Put simply, Lott says, they refuse to let anyone fail. “When people are struggling, trying to leave, we will absolutely call their mothers,” he says. “These young men are in an environment that wasn’t created for them. So we decode the environment and help them see the pathways to success based on who they are and who they want to be.”
To Stanigar, the heart of the program is Paul Metellus, the BI’s student success coordinator. He’s the pipeline to resources, the one writing the newsletters, an advocate, adviser, mentor, friend—he’s “the dude who’s carrying it on his back,” says Stanigar.
Metellus builds rapport from the start by giving every new BI student his cell number. “If they have a good relationship with me and really trust me,” he says, “it makes it easier to come to me when they’re stressed.”
That stress is real: Black men are more likely to be juggling full-time employment with classes, to be the first in their family to attend college, and to have no cushion of generational wealth. Metellus works with the students to overcome any obstacle—big or small—to reaching graduation.
“If there are life issues going on, that’s definitely impacting them academically,” he says. Same for financial troubles. He cultivates connections all over campus so he can send students to not only the appropriate department but to a friendly face there. “I always say, ‘Take a deep breath, we’ll get through this together.’”
Metellus was integral in helping Stanigar get through that first year. “It was my first midterm that got me,” Stanigar says, describing a bad grade he received after inadvertently skipping a page of the exam. Then a discussion with an academic adviser left him feeling even more worried—“like all was lost.” Metellus helped him “become levelheaded and realize everything was not going to fall apart,” he recalls. “Learning that I was able to make mistakes in college really boosted my morale.”
Metellus says, “I’m really proud of Noah. He’s passionate about creating a space for men of color on campus to thrive and flourish the way he’s been able to thrive and flourish.”
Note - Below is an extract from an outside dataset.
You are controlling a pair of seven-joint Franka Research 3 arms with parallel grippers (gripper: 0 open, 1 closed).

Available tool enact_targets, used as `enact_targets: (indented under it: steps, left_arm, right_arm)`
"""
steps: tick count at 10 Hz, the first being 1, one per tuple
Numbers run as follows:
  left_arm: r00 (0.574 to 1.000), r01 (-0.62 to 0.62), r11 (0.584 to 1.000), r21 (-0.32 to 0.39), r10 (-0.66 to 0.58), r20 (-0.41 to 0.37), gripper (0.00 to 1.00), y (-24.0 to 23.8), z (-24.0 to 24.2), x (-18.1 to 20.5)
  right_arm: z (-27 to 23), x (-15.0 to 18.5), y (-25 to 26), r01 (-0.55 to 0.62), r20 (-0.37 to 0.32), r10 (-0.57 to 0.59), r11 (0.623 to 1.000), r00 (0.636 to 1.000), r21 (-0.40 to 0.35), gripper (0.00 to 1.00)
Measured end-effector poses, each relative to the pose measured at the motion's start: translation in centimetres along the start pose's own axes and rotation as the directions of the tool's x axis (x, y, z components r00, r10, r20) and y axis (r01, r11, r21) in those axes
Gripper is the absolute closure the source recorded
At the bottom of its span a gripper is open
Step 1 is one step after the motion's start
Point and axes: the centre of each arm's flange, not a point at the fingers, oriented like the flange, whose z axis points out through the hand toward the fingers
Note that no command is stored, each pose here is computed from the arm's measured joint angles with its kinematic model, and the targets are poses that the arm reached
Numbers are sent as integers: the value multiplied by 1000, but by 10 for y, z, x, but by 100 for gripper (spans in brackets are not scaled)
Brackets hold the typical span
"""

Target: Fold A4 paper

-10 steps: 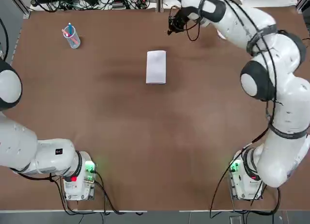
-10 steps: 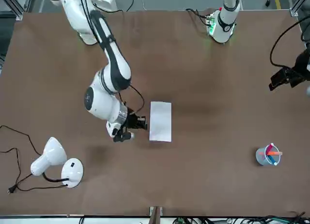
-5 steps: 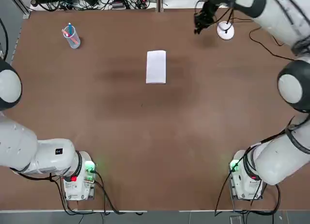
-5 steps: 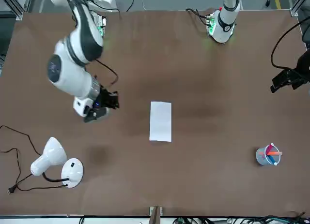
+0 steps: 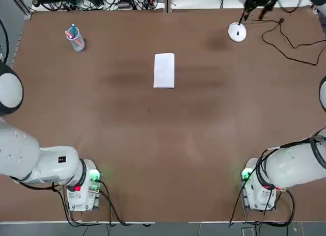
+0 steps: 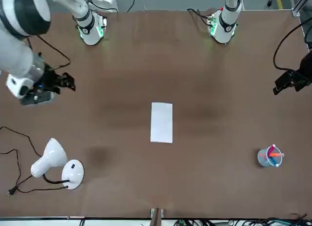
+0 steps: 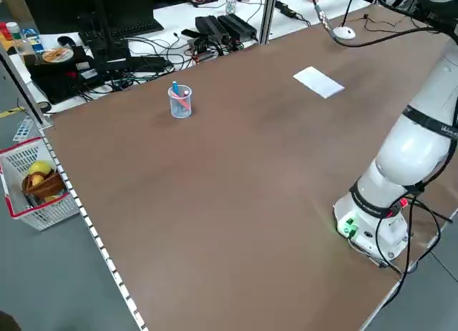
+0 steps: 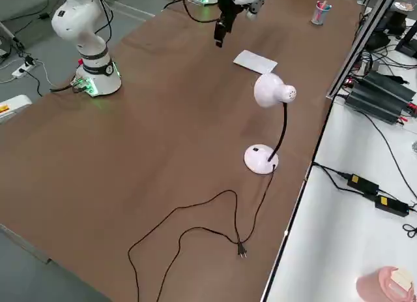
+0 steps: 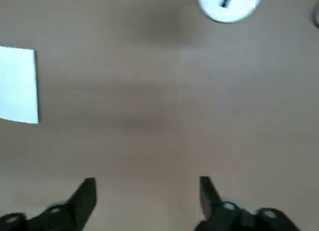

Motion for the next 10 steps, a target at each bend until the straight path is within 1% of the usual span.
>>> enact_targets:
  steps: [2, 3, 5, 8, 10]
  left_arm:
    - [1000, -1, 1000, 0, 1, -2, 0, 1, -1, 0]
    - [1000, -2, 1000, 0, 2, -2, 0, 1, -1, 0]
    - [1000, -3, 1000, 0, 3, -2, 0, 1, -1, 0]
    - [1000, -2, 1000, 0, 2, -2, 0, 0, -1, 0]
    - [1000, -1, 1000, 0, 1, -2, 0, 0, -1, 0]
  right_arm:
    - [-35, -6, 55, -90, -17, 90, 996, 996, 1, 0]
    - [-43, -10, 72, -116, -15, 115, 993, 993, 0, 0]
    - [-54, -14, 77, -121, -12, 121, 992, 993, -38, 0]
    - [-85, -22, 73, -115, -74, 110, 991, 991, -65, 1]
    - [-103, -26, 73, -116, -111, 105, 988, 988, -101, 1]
This fall, the Sisterhood Initiative welcomes its first cohort of women of color. The program, led by Dr. Rashida Love, had originally planned to accept 30 students. Love got 63 applications. “I made the decision pretty soon that I wasn’t going to cut people,” Love says, with a smile despite having willingly doubled her workload. “I can’t hear about what the Sisterhood Initiative would mean to them and then say, ‘No, so sorry.’”
Though women of color graduate at slightly higher rates than their male counterparts, Love is quick to point out that higher education wasn’t built to include any Black or Indigenous people. (The majority of U.S. colleges and universities were designed to educate affluent white men; it wasn’t until the mid-20th century that legislation finally opened up large-scale access for Black and Indigenous men and women.) Love had just finished her dissertation—on the experiences of Black women multicultural directors at predominantly white institutions—when she learned the UW was hiring to build out this program. It was a perfect match.
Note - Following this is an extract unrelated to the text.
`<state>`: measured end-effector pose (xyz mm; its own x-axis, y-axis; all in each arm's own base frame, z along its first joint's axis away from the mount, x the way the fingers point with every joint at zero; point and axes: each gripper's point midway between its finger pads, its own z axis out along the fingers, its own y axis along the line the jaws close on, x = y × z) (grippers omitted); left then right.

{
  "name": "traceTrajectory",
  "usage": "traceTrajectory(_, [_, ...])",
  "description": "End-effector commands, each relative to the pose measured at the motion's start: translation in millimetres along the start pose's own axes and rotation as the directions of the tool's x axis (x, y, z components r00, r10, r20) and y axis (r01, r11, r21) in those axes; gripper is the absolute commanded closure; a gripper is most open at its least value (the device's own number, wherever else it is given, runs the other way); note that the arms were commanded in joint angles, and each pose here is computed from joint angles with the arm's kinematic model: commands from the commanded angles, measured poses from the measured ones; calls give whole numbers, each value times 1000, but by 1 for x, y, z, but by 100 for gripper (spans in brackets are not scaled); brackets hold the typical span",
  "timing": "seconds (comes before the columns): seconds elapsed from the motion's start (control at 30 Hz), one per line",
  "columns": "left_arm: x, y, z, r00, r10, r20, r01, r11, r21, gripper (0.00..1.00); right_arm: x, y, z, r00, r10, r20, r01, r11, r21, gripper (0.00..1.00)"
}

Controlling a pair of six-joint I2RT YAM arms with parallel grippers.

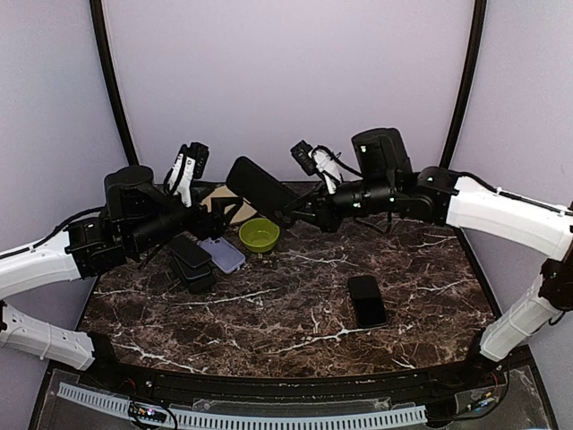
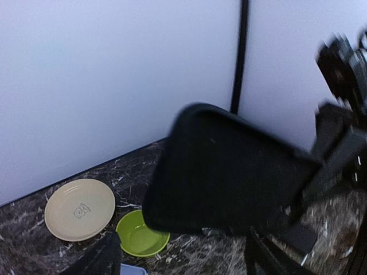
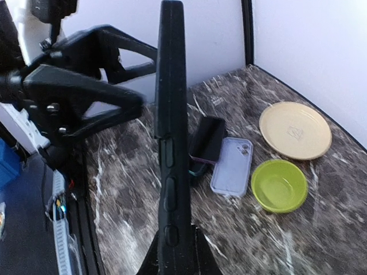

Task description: Put the phone into the phone case

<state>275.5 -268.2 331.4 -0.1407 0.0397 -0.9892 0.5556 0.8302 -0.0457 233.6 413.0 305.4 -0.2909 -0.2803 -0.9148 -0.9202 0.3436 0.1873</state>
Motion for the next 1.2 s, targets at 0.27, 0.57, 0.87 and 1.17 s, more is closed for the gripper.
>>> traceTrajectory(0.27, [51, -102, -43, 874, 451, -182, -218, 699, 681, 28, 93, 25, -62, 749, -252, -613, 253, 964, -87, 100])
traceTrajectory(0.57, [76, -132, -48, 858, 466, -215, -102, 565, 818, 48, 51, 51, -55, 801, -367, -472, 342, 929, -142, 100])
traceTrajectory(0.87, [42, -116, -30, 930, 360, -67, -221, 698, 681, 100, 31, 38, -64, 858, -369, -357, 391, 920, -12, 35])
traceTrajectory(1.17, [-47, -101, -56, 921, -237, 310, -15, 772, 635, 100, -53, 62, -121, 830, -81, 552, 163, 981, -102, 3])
Love has helped build the Sisterhood Initiative “to create a campus space for women of color to feel seen and heard, where they can stand in their authenticity in every space,” she says. “The goal is not to try to mimic the experience of white students but to create, to think about: What does leadership look like for us? Why can’t that be more powerful than the model that’s out there?”
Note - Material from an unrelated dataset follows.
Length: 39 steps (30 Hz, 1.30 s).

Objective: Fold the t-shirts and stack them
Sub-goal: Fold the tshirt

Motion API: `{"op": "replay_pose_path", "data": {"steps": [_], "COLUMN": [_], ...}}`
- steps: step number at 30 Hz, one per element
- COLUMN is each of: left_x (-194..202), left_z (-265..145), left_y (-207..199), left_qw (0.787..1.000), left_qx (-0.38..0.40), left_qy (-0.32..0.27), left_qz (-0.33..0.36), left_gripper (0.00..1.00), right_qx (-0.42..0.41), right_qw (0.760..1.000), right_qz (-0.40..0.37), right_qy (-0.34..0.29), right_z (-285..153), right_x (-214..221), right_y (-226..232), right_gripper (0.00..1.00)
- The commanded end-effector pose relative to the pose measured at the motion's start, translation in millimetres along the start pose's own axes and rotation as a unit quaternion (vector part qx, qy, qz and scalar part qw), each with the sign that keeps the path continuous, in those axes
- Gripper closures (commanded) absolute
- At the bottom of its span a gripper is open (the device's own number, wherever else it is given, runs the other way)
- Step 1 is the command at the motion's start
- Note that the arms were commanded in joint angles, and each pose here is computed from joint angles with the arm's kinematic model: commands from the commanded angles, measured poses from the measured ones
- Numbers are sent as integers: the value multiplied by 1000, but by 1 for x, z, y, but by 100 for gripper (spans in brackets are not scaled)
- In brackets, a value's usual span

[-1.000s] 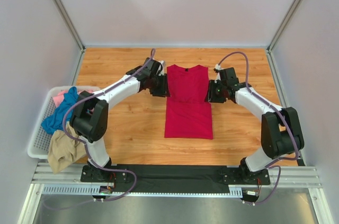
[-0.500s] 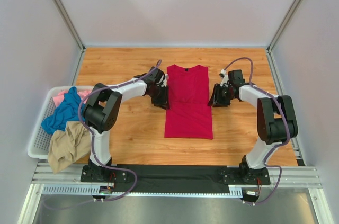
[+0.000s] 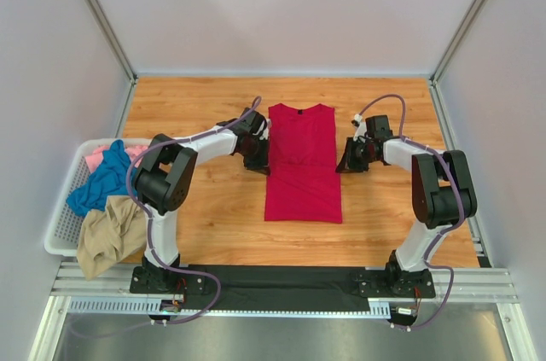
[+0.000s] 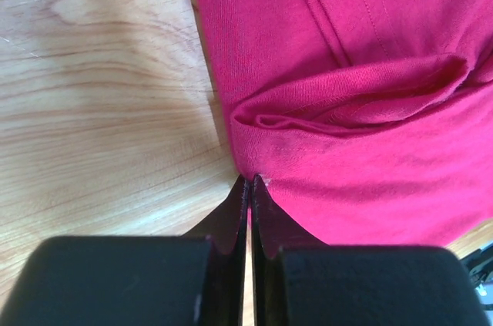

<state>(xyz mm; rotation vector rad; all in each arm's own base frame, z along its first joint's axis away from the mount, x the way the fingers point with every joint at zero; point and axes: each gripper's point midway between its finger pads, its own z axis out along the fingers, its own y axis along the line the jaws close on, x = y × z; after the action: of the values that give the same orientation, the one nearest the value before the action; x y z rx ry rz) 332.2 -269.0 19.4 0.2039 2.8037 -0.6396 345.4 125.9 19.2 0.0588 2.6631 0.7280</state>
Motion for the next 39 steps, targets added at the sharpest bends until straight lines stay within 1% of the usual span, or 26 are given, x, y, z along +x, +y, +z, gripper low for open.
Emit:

Stanigar is all for the intersectionality brought forth by the Sisterhood Initiative—he hopes to see the Brotherhood Initiative’s message and resources amplified to all students of color. “As a person, as a professional, as a student—there are a lot of things I wouldn’t have been involved with,” he says, if not for the program. “Every little thing I’ve earned or achieved, the Brotherhood Initiative has had an impact.”